§ **WHAT TO WORK ON**
As the lines appear below, please set them down exactly, starting at the first and finishing with the one containing "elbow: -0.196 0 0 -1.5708".

+++ DATASET CONTENT +++

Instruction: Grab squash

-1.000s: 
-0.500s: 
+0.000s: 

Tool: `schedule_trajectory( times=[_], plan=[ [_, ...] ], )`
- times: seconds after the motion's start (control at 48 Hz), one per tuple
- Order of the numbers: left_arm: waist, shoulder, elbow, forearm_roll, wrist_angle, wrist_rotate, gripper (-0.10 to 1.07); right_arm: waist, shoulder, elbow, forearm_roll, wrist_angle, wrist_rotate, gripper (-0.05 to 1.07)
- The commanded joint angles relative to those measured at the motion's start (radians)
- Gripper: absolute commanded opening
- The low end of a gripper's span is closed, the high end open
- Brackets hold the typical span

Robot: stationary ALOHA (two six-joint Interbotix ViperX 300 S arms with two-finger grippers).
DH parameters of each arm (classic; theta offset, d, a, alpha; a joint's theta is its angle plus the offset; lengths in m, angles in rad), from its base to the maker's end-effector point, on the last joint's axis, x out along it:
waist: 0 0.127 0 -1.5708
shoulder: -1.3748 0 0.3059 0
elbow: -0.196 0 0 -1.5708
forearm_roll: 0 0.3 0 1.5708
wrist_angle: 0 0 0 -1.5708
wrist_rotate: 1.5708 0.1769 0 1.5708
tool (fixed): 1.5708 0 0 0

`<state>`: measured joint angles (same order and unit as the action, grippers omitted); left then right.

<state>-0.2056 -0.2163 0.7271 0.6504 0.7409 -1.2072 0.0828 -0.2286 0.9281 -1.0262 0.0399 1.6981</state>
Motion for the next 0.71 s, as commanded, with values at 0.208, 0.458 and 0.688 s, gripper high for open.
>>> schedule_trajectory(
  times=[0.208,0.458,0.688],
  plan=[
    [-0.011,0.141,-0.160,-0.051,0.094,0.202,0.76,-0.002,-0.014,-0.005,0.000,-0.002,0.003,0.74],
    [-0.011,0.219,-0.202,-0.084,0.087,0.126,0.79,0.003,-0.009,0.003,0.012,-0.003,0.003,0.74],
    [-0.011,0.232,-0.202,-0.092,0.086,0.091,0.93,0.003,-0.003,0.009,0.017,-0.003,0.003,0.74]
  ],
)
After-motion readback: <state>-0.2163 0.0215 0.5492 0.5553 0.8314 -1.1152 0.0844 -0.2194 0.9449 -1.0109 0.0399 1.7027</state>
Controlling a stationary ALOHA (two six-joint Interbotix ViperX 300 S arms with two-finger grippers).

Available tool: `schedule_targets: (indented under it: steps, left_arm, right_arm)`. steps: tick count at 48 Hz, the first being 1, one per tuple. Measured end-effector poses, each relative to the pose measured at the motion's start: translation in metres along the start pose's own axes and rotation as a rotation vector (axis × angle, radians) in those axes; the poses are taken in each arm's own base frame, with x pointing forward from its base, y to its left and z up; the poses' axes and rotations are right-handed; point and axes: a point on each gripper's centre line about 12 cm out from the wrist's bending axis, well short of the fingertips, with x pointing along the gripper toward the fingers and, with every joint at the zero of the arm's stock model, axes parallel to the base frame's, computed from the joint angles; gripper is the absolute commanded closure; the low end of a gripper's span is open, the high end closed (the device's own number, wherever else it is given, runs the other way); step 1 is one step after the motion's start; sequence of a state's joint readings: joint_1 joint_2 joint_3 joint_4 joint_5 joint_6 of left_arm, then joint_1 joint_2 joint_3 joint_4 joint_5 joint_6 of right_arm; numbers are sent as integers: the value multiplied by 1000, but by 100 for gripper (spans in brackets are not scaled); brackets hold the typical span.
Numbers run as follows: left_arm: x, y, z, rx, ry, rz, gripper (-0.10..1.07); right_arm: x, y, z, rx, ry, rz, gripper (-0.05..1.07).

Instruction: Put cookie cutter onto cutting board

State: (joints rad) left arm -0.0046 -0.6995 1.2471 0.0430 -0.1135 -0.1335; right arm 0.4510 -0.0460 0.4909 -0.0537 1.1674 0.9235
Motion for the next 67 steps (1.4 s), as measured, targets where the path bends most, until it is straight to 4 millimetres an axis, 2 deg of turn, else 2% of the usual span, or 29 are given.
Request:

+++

§ **SOLUTION**
Instruction: Grab squash

-1.000s: 
-0.500s: 
+0.000s: 

Tool: `schedule_trajectory( times=[_], plan=[ [_, ...] ], )`
- times: seconds after the motion's start (control at 48 Hz), one per tuple
- Order of the numbers: left_arm: waist, shoulder, elbow, forearm_roll, wrist_angle, wrist_rotate, gripper (-0.10 to 1.07); right_arm: waist, shoulder, elbow, forearm_roll, wrist_angle, wrist_rotate, gripper (-0.05 to 1.07)
- The commanded joint angles relative to those measured at the motion's start (radians)
- Gripper: absolute commanded opening
- The low end of a gripper's span is closed, the high end open
- Brackets hold the typical span

Robot: stationary ALOHA (two six-joint Interbotix ViperX 300 S arms with two-finger grippers).
DH parameters of each arm (classic; theta offset, d, a, alpha; a joint's theta is its angle plus the offset; lengths in m, angles in rad), from its base to the maker's end-effector point, on the last joint's axis, x out along it:
waist: 0 0.127 0 -1.5708
shoulder: -1.3748 0 0.3059 0
elbow: -0.196 0 0 -1.5708

There is no more to the exercise.